Wednesday, July 2, 2008

Carbon Tax and Road Building

I had an e-mail exchange over the past couple of days with a friend on the topic of the carbon tax and roadway expansion. In my morning reading I found this letter to the Vancouver Sun that somewhat matches my sentiments.

I support the new carbon tax, and I fully stand behind the upgrading of old infrastructure. But, I sure wish that before we earmarked billions on highway expansion programs, we would have looked outside our box to see what others are doing. I would have preferred that we upgrade our transit system to include a healthy investment in light rail, to include a re-activation of the interurban and streetcar program. Once viable and popular light rail transit is in place, then you do your best to drive ridership to these green options. Finally, you use road tolling to encourage more people to leave their single occupancy vehicles at home.

Its too late to turn back the hands of time, but I can't help think that we could have realized billions of dollars for transit and related options had the previous Provincial governments spent our money on smart infrastructure.
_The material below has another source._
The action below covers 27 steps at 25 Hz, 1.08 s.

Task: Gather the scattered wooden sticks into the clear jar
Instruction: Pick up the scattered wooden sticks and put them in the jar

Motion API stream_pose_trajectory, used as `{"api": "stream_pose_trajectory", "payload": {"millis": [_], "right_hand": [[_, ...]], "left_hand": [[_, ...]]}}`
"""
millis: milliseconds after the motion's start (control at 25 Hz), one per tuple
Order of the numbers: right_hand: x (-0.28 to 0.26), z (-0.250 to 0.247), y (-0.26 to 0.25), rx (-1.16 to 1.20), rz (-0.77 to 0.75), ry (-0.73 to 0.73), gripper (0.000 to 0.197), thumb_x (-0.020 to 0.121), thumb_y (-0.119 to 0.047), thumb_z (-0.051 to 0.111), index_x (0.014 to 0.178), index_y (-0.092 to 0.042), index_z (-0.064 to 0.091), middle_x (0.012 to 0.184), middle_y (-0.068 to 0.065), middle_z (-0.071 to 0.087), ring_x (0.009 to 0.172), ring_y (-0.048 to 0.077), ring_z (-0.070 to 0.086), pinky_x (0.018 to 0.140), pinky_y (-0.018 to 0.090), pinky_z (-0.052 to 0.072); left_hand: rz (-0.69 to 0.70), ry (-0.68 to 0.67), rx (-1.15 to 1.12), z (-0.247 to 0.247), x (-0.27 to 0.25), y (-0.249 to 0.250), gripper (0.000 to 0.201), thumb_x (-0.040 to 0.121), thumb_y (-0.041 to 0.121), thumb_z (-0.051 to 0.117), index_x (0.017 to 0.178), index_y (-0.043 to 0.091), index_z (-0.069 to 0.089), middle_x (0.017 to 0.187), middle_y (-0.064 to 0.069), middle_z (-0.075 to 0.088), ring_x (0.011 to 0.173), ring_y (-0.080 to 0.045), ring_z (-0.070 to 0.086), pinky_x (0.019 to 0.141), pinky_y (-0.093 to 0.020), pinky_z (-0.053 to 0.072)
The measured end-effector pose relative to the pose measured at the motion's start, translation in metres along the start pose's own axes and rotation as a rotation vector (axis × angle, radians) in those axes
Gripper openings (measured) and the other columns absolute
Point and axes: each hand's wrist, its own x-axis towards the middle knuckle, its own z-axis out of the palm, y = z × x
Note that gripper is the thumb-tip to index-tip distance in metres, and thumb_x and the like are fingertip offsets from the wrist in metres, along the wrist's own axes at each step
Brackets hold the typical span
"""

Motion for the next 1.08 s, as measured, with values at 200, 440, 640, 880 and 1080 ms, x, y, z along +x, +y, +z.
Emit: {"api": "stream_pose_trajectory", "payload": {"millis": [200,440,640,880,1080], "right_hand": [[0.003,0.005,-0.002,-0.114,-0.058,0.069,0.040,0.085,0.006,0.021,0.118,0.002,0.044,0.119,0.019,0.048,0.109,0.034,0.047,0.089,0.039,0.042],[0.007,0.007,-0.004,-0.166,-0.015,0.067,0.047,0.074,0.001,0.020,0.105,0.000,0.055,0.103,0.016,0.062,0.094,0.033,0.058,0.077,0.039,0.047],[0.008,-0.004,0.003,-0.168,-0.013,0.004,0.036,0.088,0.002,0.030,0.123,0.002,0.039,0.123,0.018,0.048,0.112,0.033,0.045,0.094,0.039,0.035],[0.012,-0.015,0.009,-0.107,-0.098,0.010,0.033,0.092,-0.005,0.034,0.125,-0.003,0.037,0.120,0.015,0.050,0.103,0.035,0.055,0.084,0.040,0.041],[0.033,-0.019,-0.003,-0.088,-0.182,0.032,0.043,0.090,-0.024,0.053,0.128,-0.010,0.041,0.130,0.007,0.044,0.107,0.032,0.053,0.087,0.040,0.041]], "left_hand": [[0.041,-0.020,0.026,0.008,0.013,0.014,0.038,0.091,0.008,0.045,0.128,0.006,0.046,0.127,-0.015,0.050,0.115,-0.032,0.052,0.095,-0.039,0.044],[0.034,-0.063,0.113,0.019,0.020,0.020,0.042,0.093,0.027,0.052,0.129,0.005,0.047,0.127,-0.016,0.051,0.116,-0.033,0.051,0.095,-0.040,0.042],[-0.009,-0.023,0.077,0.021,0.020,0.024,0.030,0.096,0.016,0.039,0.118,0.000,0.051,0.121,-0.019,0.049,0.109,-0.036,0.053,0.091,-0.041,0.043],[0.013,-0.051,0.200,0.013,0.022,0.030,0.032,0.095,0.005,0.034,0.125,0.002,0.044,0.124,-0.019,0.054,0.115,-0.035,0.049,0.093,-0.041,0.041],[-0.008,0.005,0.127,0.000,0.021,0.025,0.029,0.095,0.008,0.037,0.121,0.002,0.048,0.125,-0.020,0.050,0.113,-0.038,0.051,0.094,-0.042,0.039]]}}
I firmly believe that the price tag for today's Gateway Program would have been much less expensive. The savings could have been used to fund the other elements of a Gateway.

I still hold out hope that people will see beyond the need for roads and to move goods, and expand our Gateway to include things like ideas, technology, knowledge and many other things that make up a true gateway.

2 comments:

Corey said...

But if people drive more, then the government gets more tax money! Perversely, the carbon tax actually encourages the government to build more roads and make driving more attractive.

Joe Zaccaria said...

Corey,

Well, you could look at it that way, or you can say that the government now has more money to put into transit, at the expense of those people who just want to use their cars and don't care.

I don't see where the carbon tax would encourage the government to build more roads. Conversely, they would need to build less if it works, as we have been seeing. High gas prices = less vehicles on the roadways.